The 2017 Legislature acted without urgency despite the forecast for sizable, prolonged rate increases.

Pre-session PERS workgroups were initially unsanctioned and relegated to obscure meeting rooms. A February announcement of hearings appeared promising, but lawmakers met infrequently and made little meaningful progress on policy options.

Ultimately, the political calculus was this: a continued economic expansion would generate nearly enough tax revenue to paper over increased pension costs.  

Oregonians would earn more, pay more taxes, but see diminished public services. Class sizes—already among the highest in the country—would edge up. And, everything from DMV wait times to building permit delays likely would get worse.
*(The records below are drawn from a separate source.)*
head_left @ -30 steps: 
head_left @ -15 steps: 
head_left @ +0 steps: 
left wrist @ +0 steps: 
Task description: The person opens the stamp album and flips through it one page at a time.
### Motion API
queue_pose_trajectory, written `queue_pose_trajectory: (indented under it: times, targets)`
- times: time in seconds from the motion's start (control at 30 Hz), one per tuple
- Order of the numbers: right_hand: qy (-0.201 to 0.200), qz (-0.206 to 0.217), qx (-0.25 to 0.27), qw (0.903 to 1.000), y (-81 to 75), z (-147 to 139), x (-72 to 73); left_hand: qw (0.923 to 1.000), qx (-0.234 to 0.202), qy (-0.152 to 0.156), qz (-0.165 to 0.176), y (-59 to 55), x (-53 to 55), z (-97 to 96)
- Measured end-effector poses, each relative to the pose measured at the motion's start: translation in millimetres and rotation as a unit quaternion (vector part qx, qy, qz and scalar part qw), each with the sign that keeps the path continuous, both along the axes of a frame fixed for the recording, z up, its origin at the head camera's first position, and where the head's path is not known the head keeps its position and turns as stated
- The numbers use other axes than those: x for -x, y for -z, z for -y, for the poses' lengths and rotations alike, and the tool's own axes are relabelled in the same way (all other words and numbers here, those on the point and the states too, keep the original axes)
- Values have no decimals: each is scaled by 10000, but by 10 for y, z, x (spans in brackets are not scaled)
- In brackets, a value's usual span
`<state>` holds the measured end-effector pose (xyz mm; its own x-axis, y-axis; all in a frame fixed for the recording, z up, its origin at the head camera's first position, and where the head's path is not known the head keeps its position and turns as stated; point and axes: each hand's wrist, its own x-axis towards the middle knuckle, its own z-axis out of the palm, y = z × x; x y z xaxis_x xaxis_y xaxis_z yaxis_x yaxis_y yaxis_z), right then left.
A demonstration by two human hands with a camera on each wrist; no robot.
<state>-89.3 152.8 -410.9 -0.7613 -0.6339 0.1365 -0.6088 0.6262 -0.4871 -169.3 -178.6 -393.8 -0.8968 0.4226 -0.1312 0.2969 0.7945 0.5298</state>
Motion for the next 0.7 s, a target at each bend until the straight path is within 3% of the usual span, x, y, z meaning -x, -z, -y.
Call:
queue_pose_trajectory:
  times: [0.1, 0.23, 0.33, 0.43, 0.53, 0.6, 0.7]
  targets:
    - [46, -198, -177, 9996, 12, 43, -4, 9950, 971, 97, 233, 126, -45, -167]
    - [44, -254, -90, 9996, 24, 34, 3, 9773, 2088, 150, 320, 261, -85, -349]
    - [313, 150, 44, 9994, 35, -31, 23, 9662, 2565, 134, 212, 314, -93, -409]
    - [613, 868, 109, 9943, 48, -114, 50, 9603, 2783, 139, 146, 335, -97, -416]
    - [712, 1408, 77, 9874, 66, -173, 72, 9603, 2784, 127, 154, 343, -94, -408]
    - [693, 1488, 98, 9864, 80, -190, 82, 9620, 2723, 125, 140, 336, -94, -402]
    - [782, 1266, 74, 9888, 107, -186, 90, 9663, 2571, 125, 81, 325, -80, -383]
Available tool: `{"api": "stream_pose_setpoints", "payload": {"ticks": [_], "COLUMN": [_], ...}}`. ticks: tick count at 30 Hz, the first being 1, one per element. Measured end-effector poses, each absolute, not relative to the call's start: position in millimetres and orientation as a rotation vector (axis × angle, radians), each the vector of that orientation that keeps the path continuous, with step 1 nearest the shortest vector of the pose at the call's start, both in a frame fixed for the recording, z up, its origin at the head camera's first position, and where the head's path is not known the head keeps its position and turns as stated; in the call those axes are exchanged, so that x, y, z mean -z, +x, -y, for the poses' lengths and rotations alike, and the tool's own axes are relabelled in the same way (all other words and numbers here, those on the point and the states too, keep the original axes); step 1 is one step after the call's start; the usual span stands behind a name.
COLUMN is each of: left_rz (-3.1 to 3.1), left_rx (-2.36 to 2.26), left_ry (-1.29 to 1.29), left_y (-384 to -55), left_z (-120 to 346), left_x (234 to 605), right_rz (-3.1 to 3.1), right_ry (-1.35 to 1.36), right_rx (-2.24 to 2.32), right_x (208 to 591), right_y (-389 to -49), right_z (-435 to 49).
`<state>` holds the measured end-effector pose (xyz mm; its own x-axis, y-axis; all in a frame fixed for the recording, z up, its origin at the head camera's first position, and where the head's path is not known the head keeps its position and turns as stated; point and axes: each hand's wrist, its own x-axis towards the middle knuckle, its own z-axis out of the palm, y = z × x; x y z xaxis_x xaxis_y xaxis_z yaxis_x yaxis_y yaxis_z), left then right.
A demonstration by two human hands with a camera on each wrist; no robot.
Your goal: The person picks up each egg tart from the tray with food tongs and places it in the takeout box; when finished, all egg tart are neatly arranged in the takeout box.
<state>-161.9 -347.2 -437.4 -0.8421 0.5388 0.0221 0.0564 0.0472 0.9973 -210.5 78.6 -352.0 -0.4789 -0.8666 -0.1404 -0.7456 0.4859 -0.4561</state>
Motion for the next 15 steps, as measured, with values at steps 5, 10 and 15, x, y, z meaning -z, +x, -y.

Use that strategy for a couple years, and Oregon possibly recovers.

Apply it for the next 20 years, and Oregon would establish itself as a high-cost, low-service state incapable of addressing clearly defined challenges. We’d erase whatever positive brand lingers from innovations like the bottle bill, vote by mail, and the Oregon Health Plan. And, we would push young learners through understaffed schools and leave them ill-prepared to compete with global talent and to interact with technology.

The 2017 Legislature’s passive drift may have been good politics for now. But it was lousy public policy and economic strategy. Oregon’s reputation and competitiveness require active management of the PERS liability.

So, where do we go from here?

Oregon has clarity around PERS reform options. To their credit, past legislatures have advanced reforms in 1996, 2003, and 2013. Absent their actions, our challenge would be far worse. Each round of reform triggered a judicial review that spelled out what is, and isn’t, possible.

The Oregon Supreme Court has made abundantly clear that pension benefits earned to date are off limits. Attempting to recoup outsized payments–however unfair or egregious—won’t be allowed. But, the Court has been equally clear that lawmakers have the right to alter benefits going forward.

Here’s some bad news. No combination of reform options available to lawmakers would come close to solving the problem. It’s just too big. But constitutionally-viable benefit reforms could be a critical component to a larger liability-reducing package .

The best place to look for reform proposals is in six-year-old report by the City Club of Portland.

A group of citizen volunteers devoted hundreds of hours to study the system and develop recommendations that are actionable today and meet standards of adequacy and fairness.

City Club recommended the PERS benefits should replace 50% of a career employee’s final salary. Then, Social Security payments, which add to the state pension, would bring the typical career retiree to 80% salary replacement. That’s a level that financial advisors consider adequate.

Existing PERS plans deliver replacement rates of up to 15 percentage points in excess of City Club’s 50% recommendation.  

Older employees operate under more generous rules than newer ones, so City Club advanced different proposals for employees hired before and after the 2003 reforms. Enacting the package would require a major bipartisan lift and would address about one-quarter of the PERS unfunded liability. Far from a fix, but an essential piece of the solution.

Beyond benefit redesign, Governor Kate Brown has appointed a taskforce to study whether state assets (e.g., the Portland State Office Building or the State Data Center) could be sold or bonded against to buy down the liability.

The approach is worthy of investigation. The taskforce’s recommendations, for up to $5 billion in payments toward the liability, are due next month.

And, then there’s raising taxes. Oregon is an average tax effort state.

We spend a U.S. average share of our total personal income on state and local taxes, and business taxes are low. So, there’s some room to raise taxes without becoming an uncompetitive outlier. Politically, movement on taxes is required to get votes for PERS reform.

We know this much for sure.

Over the next 20 years, the $24.5 billion bill will be paid. And, it will be paid through some combination of benefit changes, asset sales, new taxes, and scaled-back public services.

For now, we’re going exclusively with the latter.

John Tapogna is president of ECONorthwest, an economic consulting firm. The views expressed here are his own.